_Try it_.
Look through the records and copy each line that has "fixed" in it.

Stored dataset items
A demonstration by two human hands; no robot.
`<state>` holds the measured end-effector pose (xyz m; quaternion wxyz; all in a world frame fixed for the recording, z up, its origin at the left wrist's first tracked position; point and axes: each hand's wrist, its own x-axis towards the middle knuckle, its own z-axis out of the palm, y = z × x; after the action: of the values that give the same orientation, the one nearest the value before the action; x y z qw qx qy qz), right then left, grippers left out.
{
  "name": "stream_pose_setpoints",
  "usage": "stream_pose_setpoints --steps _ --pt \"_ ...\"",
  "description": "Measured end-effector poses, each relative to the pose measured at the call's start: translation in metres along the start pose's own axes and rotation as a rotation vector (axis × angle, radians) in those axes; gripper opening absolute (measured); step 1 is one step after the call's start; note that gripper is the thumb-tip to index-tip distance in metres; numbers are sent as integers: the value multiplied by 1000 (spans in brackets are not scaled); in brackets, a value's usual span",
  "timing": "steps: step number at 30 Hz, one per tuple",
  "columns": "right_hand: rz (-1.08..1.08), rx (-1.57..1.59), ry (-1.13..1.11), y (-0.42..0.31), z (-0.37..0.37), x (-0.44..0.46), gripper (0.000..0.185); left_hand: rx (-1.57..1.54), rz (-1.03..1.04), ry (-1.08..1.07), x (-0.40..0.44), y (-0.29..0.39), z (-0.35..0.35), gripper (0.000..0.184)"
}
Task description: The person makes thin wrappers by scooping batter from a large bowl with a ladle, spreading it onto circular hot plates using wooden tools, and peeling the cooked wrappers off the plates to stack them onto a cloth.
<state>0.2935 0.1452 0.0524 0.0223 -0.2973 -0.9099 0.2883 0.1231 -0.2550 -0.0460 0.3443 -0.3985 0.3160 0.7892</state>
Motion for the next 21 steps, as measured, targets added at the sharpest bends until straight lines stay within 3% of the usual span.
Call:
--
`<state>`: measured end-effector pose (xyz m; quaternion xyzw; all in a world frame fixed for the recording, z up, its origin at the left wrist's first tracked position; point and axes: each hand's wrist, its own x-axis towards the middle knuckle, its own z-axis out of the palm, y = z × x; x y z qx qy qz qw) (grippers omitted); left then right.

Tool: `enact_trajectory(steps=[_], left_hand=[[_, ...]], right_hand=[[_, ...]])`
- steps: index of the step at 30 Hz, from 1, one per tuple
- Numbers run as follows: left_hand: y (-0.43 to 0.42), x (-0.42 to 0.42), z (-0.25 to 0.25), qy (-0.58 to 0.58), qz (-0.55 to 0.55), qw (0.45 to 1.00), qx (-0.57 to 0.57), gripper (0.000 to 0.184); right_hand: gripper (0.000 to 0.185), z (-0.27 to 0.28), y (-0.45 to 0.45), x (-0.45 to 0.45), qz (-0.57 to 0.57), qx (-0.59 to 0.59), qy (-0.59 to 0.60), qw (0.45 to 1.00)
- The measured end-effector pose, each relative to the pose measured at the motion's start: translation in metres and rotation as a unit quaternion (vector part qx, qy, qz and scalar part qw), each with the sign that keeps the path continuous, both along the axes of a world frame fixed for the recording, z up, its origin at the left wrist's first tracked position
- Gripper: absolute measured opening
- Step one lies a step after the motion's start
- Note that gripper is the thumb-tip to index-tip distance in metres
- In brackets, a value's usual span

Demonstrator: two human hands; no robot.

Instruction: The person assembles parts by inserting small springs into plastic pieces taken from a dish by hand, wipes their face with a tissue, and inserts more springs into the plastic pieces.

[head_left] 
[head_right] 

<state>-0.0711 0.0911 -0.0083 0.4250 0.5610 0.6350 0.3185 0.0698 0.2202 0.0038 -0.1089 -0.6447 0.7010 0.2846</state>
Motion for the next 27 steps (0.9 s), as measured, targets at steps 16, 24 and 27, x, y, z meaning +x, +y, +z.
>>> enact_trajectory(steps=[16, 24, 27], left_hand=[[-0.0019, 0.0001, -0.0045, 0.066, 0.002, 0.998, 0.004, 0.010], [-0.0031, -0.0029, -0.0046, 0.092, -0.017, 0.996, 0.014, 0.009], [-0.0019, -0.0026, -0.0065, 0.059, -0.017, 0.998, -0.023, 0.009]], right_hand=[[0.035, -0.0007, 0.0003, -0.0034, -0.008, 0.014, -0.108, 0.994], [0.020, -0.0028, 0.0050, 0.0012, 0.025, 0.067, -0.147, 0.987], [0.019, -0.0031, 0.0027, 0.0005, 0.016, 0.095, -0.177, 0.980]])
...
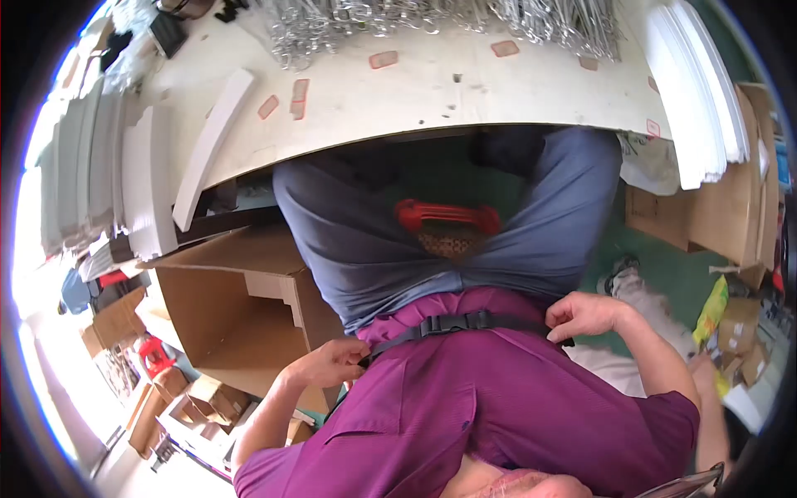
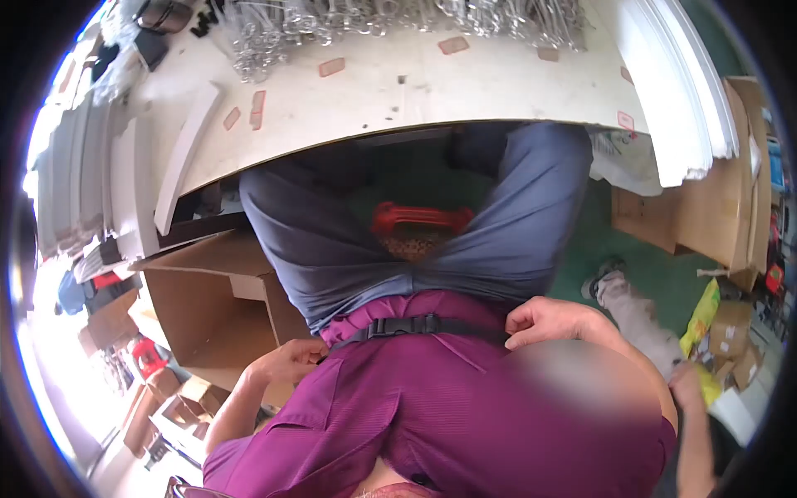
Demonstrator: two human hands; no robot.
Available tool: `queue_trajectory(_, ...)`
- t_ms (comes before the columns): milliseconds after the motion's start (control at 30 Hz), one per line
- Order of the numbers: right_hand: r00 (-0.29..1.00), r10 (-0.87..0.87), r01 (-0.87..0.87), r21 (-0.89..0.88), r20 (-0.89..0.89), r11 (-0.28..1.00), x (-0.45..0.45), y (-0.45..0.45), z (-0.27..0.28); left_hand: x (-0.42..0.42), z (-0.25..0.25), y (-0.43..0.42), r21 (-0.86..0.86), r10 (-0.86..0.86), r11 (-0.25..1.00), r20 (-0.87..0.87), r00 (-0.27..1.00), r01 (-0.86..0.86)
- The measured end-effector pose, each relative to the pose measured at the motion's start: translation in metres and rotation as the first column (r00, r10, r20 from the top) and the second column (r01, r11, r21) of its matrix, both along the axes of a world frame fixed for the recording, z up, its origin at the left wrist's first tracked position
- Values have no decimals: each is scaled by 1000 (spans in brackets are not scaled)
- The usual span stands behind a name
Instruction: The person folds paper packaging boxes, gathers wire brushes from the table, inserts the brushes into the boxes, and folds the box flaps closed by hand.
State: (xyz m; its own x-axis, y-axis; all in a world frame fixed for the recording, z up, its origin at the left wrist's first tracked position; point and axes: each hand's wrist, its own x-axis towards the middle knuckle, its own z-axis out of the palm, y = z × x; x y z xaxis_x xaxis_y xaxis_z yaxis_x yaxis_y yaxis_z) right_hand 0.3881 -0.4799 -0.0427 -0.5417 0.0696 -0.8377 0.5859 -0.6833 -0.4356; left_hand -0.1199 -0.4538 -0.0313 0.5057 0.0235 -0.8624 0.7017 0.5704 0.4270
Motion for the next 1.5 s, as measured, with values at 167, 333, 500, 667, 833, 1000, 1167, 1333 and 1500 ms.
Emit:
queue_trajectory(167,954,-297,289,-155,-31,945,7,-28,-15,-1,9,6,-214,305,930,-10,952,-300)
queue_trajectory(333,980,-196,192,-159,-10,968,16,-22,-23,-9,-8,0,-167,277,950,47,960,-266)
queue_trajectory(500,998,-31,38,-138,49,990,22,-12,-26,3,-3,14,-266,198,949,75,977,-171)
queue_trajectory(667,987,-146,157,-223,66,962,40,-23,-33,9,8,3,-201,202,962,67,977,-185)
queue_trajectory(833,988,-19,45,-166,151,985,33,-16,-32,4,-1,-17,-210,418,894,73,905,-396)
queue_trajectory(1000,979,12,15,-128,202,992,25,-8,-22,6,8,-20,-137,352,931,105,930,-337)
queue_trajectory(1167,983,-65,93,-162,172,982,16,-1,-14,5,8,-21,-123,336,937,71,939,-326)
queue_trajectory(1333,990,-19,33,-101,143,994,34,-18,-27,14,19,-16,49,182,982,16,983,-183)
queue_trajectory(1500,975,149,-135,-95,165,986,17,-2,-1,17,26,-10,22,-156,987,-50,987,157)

_Your solution_.
`<state>` holds the measured end-effector pose (xyz m; quaternion wxyz; all in a world frame fixed for the recording, z up, its origin at the left wrist's first tracked position; point and axes: each hand's wrist, its own x-axis towards the middle knuckle, its own z-axis out of the palm, y = z × x; after the action: of the values that give the same orientation, the one nearest the value before the action; x y z qw qx qy qz), right then left, grippers left out.
`<state>`: measured end-effector pose (xyz m; quaternion xyzw; all in a world frame fixed for the recording, z up, its origin at the left wrist's first tracked position; point and axes: each hand's wrist, its own x-axis towards the middle knuckle, its own z-axis out of the palm, y = z × x; x y z qx qy qz qw) (grippers omitted); left then right.
- The measured end-effector pose, each relative to the pose measured at the motion's start: translation in metres and rotation as a unit quaternion (vector part qx, qy, qz and scalar part qw), each with the sign that keeps the path continuous, both along the axes of a world frame fixed for the recording, z up, its origin at the left wrist's first tracked position
- The measured end-effector pose, each relative to the pose measured at the motion's start: translation in metres and rotation as the first column (r00, r10, r20 from the top) and the second column (r01, r11, r21) of its matrix, both along the axes of a world frame fixed for the recording, z up, its origin at the left wrist's first tracked position
State: (xyz m; its own x-axis, y-axis; all in a world frame fixed for the recording, z up, its origin at the left wrist's first tracked position; point and axes: each hand's wrist, its own x-axis towards the middle knuckle, its own z-axis out of the palm, y = z × x; x y z xaxis_x xaxis_y xaxis_z yaxis_x yaxis_y yaxis_z) right_hand 0.3881 -0.4799 -0.0427 -0.5417 0.0696 -0.8377 0.5859 -0.6833 -0.4356; left_hand -0.1199 -0.4538 -0.0313 0.5057 0.0235 -0.8624 0.7017 0.5704 0.4270

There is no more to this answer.